Credit growth seems to be improving in the system. Are these two led by inflation or preference shift from bond to banking credit?
The answer is partly in the question. It has been the capacity utilisation, probably because it is at a level which is inspiring people to go out and do more investments that requires credit than the inflationary impact, then the fact that other instruments that were earlier a lot cheaper have come back. Lastly the bank’s credit appetite is also much richer, so I think the combination of factors that we have seen now for a period and more than 10% credit growth. I think from here it should be picking up and we are seeing signs of it already.
Let me talk about Federal Bank, in terms of growth, how is it that you see the bank and other large private banks for instance have been able to grow by 14% to 20% whereas Federal on a smaller base has grown 10%. How much faster than the industry can the bank grow going forward?
It is never a race to grow faster than somebody else, it is a race to grow good credit. Over a 10-year period or any slice of time which is longer, we have grown materially much better than the industry.
It is not a race, but it is flattering indeed. You must confess.
So, our choice is very clear. We will grow when the appetite is there and the credit quality in the market is in a good place because I do not want to be growing at some record speed and then facing a credit challenge, not long after.

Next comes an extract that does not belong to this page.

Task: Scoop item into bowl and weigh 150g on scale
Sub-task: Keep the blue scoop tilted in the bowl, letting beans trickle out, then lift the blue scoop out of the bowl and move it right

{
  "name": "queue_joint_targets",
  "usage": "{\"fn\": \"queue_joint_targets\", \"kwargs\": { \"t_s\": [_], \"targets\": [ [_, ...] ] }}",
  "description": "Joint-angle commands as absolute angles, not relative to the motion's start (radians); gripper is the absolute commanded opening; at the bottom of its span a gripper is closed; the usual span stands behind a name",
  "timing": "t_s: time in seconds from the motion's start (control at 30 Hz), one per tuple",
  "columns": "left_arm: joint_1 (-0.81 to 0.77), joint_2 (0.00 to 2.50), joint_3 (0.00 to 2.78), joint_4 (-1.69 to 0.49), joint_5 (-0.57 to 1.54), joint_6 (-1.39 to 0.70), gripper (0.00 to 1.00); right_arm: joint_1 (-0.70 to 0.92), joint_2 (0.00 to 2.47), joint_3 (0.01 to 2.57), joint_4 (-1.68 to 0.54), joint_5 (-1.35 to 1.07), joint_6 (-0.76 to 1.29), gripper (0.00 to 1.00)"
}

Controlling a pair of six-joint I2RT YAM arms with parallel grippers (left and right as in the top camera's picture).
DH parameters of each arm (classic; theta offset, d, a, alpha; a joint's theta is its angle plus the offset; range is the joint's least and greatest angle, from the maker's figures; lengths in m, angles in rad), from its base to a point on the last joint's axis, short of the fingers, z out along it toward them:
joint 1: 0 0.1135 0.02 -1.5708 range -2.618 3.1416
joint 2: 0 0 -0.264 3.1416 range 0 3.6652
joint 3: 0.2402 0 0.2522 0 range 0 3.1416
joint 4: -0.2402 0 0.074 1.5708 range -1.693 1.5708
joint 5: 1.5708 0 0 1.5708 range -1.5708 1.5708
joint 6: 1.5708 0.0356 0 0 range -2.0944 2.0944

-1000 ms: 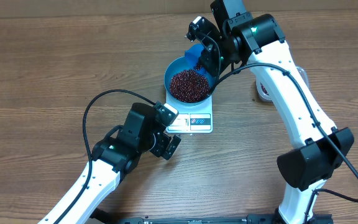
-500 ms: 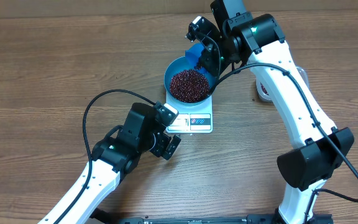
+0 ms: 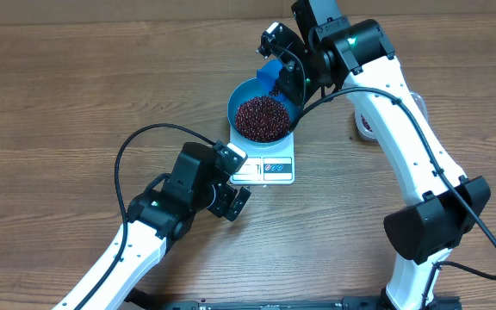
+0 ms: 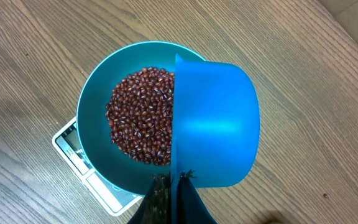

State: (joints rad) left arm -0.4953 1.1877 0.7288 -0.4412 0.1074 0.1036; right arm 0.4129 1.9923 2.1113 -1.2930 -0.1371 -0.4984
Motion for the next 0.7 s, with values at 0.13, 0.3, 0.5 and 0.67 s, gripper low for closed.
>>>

That is why I said if you take any long slice of time we have grown materially better than the industry but our credit standards have been way better than everybody else’s. If we grew 10% last year but today, I am guiding for a much higher growth because we did see that post Covid, in certain pockets, there was some stress and we did not want to accelerate into that.
As we see things emerging much clearer and better, we are confident of picking up on that. I think this year we will see a much higher rate of growth and during Covid, we saw slower growth by choice.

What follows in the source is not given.